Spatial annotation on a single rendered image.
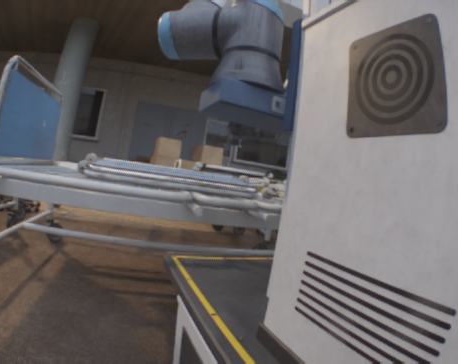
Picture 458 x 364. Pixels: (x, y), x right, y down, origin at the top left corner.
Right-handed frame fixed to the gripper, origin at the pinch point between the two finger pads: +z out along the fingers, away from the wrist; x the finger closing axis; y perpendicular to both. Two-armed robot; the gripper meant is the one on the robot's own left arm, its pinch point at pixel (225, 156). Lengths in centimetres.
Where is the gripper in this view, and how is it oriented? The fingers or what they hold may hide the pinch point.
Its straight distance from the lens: 132.0
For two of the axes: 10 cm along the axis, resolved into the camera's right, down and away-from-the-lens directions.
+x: -2.6, -1.3, 9.6
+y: 9.5, 1.4, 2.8
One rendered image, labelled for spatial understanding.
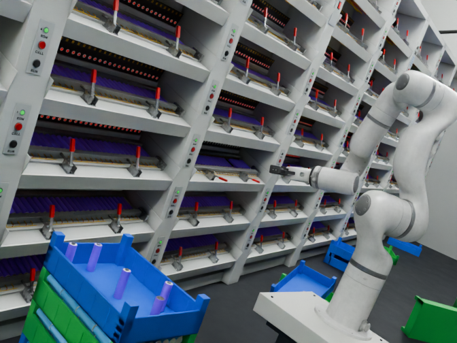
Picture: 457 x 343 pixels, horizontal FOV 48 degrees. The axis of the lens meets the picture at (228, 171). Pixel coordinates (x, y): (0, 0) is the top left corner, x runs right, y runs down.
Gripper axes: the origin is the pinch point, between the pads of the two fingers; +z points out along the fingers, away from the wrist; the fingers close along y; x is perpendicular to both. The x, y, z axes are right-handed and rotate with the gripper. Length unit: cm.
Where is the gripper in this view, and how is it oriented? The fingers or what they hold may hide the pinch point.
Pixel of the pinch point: (277, 169)
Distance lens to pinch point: 201.4
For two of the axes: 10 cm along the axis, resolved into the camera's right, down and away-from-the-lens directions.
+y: 5.1, 0.4, 8.6
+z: -8.4, -1.7, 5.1
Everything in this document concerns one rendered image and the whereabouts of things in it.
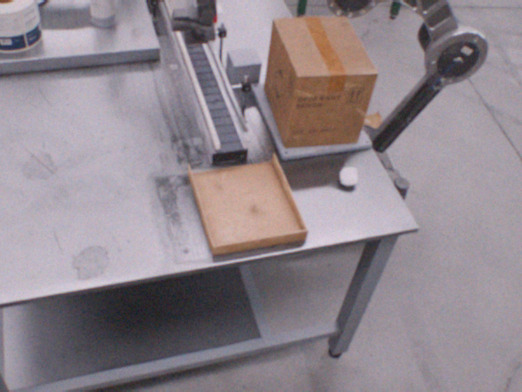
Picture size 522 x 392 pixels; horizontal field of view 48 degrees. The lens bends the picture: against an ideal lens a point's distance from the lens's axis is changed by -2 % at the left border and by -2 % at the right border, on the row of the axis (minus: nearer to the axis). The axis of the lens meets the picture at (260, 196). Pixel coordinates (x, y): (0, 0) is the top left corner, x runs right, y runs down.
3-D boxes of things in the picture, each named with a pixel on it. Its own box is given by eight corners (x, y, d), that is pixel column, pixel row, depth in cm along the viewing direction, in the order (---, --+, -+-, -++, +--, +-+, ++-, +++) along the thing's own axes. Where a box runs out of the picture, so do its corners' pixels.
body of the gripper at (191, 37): (182, 24, 191) (184, 17, 184) (212, 22, 193) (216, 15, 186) (184, 44, 191) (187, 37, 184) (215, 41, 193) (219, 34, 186)
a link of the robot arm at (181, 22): (214, 11, 173) (212, -8, 177) (176, 10, 170) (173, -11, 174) (209, 40, 183) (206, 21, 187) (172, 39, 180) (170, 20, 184)
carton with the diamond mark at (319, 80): (263, 87, 199) (273, 17, 179) (330, 84, 204) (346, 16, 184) (284, 149, 179) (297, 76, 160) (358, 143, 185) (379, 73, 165)
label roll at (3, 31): (23, 14, 209) (15, -24, 198) (53, 38, 201) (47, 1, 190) (-30, 32, 198) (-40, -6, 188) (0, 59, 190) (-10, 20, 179)
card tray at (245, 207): (188, 174, 171) (188, 164, 168) (273, 162, 178) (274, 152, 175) (212, 255, 152) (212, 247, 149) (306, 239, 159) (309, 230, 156)
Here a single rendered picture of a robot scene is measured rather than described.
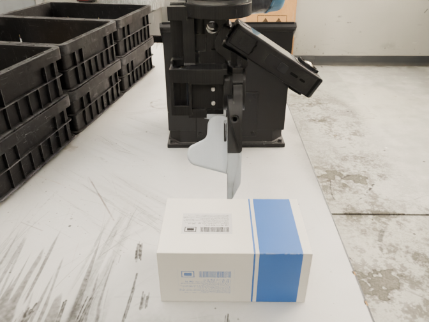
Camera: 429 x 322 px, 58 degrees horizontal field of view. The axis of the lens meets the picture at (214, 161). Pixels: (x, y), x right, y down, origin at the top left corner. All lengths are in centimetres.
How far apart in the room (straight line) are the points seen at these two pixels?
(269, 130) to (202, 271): 48
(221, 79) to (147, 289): 33
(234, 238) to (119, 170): 41
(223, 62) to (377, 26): 388
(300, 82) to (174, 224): 26
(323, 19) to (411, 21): 84
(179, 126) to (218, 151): 50
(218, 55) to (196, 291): 31
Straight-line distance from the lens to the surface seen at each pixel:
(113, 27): 119
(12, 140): 83
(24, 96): 85
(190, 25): 42
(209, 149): 42
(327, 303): 60
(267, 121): 92
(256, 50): 42
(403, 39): 441
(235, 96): 41
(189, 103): 43
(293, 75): 44
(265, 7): 100
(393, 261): 178
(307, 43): 413
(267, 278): 55
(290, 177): 84
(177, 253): 52
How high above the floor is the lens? 114
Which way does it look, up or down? 30 degrees down
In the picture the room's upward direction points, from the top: straight up
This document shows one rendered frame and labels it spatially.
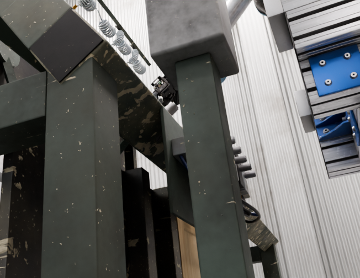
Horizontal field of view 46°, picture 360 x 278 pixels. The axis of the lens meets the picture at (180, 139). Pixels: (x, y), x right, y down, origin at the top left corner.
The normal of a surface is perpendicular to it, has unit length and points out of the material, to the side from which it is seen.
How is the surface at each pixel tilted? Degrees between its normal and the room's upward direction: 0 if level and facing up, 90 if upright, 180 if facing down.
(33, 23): 90
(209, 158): 90
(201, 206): 90
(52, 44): 90
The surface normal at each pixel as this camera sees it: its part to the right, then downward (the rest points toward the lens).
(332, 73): -0.37, -0.36
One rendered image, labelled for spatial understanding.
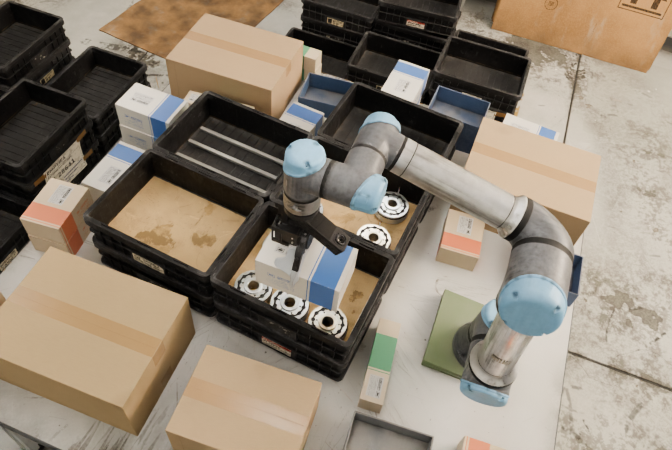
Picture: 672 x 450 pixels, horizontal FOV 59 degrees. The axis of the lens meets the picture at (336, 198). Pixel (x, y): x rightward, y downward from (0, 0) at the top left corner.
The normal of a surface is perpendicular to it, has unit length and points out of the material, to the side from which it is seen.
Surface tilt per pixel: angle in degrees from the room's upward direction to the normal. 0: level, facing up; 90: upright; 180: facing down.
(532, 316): 85
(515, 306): 85
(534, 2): 75
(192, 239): 0
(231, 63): 0
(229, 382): 0
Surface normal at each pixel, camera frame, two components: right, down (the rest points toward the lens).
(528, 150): 0.08, -0.63
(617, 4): -0.33, 0.53
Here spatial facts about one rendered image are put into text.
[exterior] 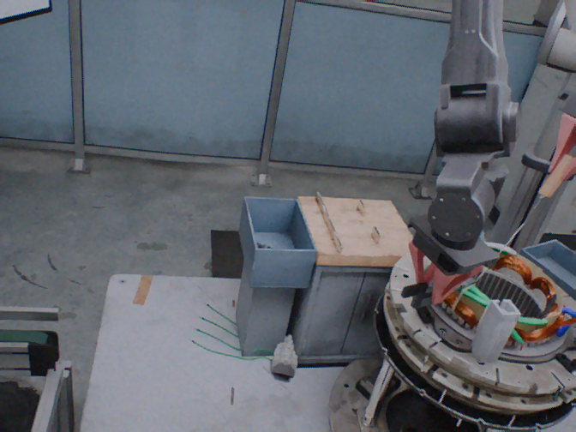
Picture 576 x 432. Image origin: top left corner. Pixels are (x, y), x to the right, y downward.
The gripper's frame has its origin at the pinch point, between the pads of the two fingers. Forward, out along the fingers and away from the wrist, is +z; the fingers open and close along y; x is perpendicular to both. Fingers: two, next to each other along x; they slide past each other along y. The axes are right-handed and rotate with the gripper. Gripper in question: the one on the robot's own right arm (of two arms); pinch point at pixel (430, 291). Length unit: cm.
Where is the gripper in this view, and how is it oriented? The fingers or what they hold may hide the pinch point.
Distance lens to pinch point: 78.5
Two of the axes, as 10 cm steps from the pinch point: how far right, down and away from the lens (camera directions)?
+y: 4.7, 5.6, -6.8
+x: 8.6, -1.5, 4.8
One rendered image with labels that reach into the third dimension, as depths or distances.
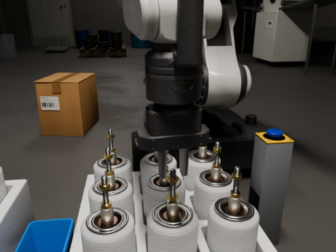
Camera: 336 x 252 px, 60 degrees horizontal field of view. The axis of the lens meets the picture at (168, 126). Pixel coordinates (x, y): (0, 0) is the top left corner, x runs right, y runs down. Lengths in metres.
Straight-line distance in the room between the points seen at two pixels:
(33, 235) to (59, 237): 0.06
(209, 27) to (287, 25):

• **Problem requirements**
Images must not appear in the copy; reproduce everything else in the records verbatim.

• **Solution to this exercise**
Spatial annotation on a single rendered image.
Picture 458 x 364. Pixels: (x, y), x right, y down, origin at the top left corner.
Right-handed frame fixed to the gripper, origin at the pinch point between the two finger pads: +z out along the fingers, away from the wrist; x the finger closing axis; y perpendicular to both. Two-armed robot; the gripper meant is the one on the robot's own left arm, its pinch point at pixel (225, 156). Lengths in centimetres.
Where is the gripper in this view, and how is it oriented? The fingers or what they hold may hide the pinch point.
Its straight distance from the lens: 132.0
For two of the axes: 10 cm along the axis, resolved into the camera's right, down and away-from-the-lens directions.
+x: -2.6, -1.3, 9.6
+y: 9.5, 1.4, 2.8
One rendered image, labelled for spatial understanding.
Picture: 457 x 343 pixels, horizontal FOV 48 degrees. The axis of the lens meets the picture at (228, 171). Pixel coordinates (x, y): (0, 0) is the top left corner, x runs right, y runs down.
Gripper axes: the origin is the pinch point, between the pads of the two fingers; +z points out along the fingers, away from the wrist; the fingers close along y; x is perpendicular to both. The x, y, z axes are right-handed and rotate with the gripper. Length unit: cm.
Where is the gripper in this view, and how is it oriented? The fingers or what they hold may hide the pinch point.
Pixel of the pinch point: (277, 169)
Distance lens to pinch point: 201.4
For two of the axes: 10 cm along the axis, resolved into the camera's right, down and away-from-the-lens directions.
+y: 5.1, 0.4, 8.6
+z: -8.4, -1.7, 5.1
Everything in this document concerns one rendered image and the whereabouts of things in it.
Picture size 522 x 392 pixels; horizontal field of view 48 degrees. The lens bends the picture: against an ideal lens a point's distance from the lens's axis is changed by -2 % at the left border and by -2 % at the right border, on the row of the axis (minus: nearer to the axis). The axis of the lens meets the picture at (260, 196). Pixel coordinates (x, y): (0, 0) is the top left corner, x runs right, y runs down.
3-D boxes of things in the picture, each named with a pixel on it. Its own box is given by eight corners (x, y, d), that is pixel column, pixel row, depth in cm along the viewing direction, in the order (---, --+, -+-, -++, +--, +-+, ++-, +++) along the thing's own axes. Where a box runs out of the picture, so do its corners' pixels.
body of the gripper at (191, 37): (182, 24, 191) (184, 17, 184) (212, 22, 193) (216, 15, 186) (184, 44, 191) (187, 37, 184) (215, 41, 193) (219, 34, 186)
a link of the robot arm at (181, 22): (214, 11, 173) (212, -8, 177) (176, 10, 170) (173, -11, 174) (209, 40, 183) (206, 21, 187) (172, 39, 180) (170, 20, 184)
carton with the diamond mark at (319, 80): (263, 87, 199) (273, 17, 179) (330, 84, 204) (346, 16, 184) (284, 149, 179) (297, 76, 160) (358, 143, 185) (379, 73, 165)
label roll at (3, 31): (23, 14, 209) (15, -24, 198) (53, 38, 201) (47, 1, 190) (-30, 32, 198) (-40, -6, 188) (0, 59, 190) (-10, 20, 179)
card tray at (245, 207): (188, 174, 171) (188, 164, 168) (273, 162, 178) (274, 152, 175) (212, 255, 152) (212, 247, 149) (306, 239, 159) (309, 230, 156)
Here a single rendered picture of a robot scene is measured rather than described.
Camera: 429 x 322 px, 58 degrees horizontal field of view. The axis of the lens meets the picture at (214, 161). Pixels: (x, y), x right, y down, origin at the top left corner. All lengths are in centimetres.
How far apart in the room (straight line) are the points seen at these two pixels?
(269, 130) to (202, 271): 48
(221, 79) to (147, 289): 33
(234, 238) to (119, 170): 41
(223, 62) to (377, 26): 388
(300, 82) to (174, 224): 26
(323, 19) to (411, 21): 84
(179, 126) to (218, 151): 50
(218, 55) to (196, 291): 31
Straight-line distance from the lens to the surface seen at each pixel:
(113, 27): 119
(12, 140): 83
(24, 96): 85
(190, 25): 42
(209, 149): 42
(327, 303): 60
(267, 121): 92
(256, 50): 42
(403, 39): 441
(235, 96): 41
(189, 103): 43
(293, 75): 44
(265, 7): 100
(393, 261): 178
(307, 43): 413
(267, 278): 55
(290, 177): 84
(177, 253): 52
How high above the floor is the lens? 114
Which way does it look, up or down? 30 degrees down
In the picture the room's upward direction points, from the top: straight up
This document shows one rendered frame and labels it spatially.
Horizontal field of view 46°, picture 360 x 278 pixels. The axis of the lens meets the picture at (180, 139). Pixels: (x, y), x right, y down, origin at the top left corner.
The normal of a surface is perpendicular to it, has unit length and points out of the material, to the side from which it is seen.
How is the surface at each pixel tilted? Degrees between its normal and the room's upward direction: 0 if level and facing up, 90 if upright, 180 if facing down.
(33, 23): 90
(209, 158): 90
(201, 206): 90
(52, 44): 90
The surface normal at each pixel as this camera sees it: its part to the right, then downward (the rest points toward the lens).
(332, 73): -0.37, -0.36
One rendered image, labelled for spatial understanding.
Picture: 672 x 450 pixels, horizontal FOV 59 degrees. The axis of the lens meets the picture at (336, 198). Pixel (x, y): x rightward, y downward from (0, 0) at the top left corner.
The normal of a surface is perpendicular to it, has unit length and points out of the material, to the side from which it is seen.
Surface tilt per pixel: angle in degrees from the room's upward direction to the normal. 0: level, facing up; 90: upright; 180: facing down.
(532, 316): 85
(515, 306): 85
(534, 2): 75
(192, 239): 0
(231, 63): 0
(229, 382): 0
Surface normal at each pixel, camera frame, two components: right, down (the rest points toward the lens).
(528, 150): 0.08, -0.63
(617, 4): -0.33, 0.53
Here spatial facts about one rendered image are put into text.
[exterior] 
Picture 576 x 432. Image origin: top left corner. Pixels are (x, y), x to the right, y downward.
The gripper's frame has its origin at the pinch point, between the pads of the two fingers. Forward, out along the fingers and away from the wrist, is +z; the fingers open and close along y; x is perpendicular to both. Fingers: two, next to each other along x; they slide past each other along y. The axes are right-handed and rotate with the gripper. Gripper in question: the one on the robot's own right arm (of two arms); pinch point at pixel (430, 291). Length unit: cm.
Where is the gripper in this view, and how is it oriented? The fingers or what they hold may hide the pinch point.
Distance lens to pinch point: 78.5
Two of the axes, as 10 cm steps from the pinch point: how far right, down and away from the lens (camera directions)?
+y: 4.7, 5.6, -6.8
+x: 8.6, -1.5, 4.8
One rendered image with labels that reach into the third dimension, as depths or distances.
Camera: 336 x 252 px, 60 degrees horizontal field of view. The axis of the lens meets the picture at (168, 126). Pixel coordinates (x, y): (0, 0) is the top left corner, x runs right, y runs down. Lengths in metres.
Straight-line distance in the room between the points seen at two pixels:
(33, 235) to (59, 237): 0.06
(209, 27) to (287, 25):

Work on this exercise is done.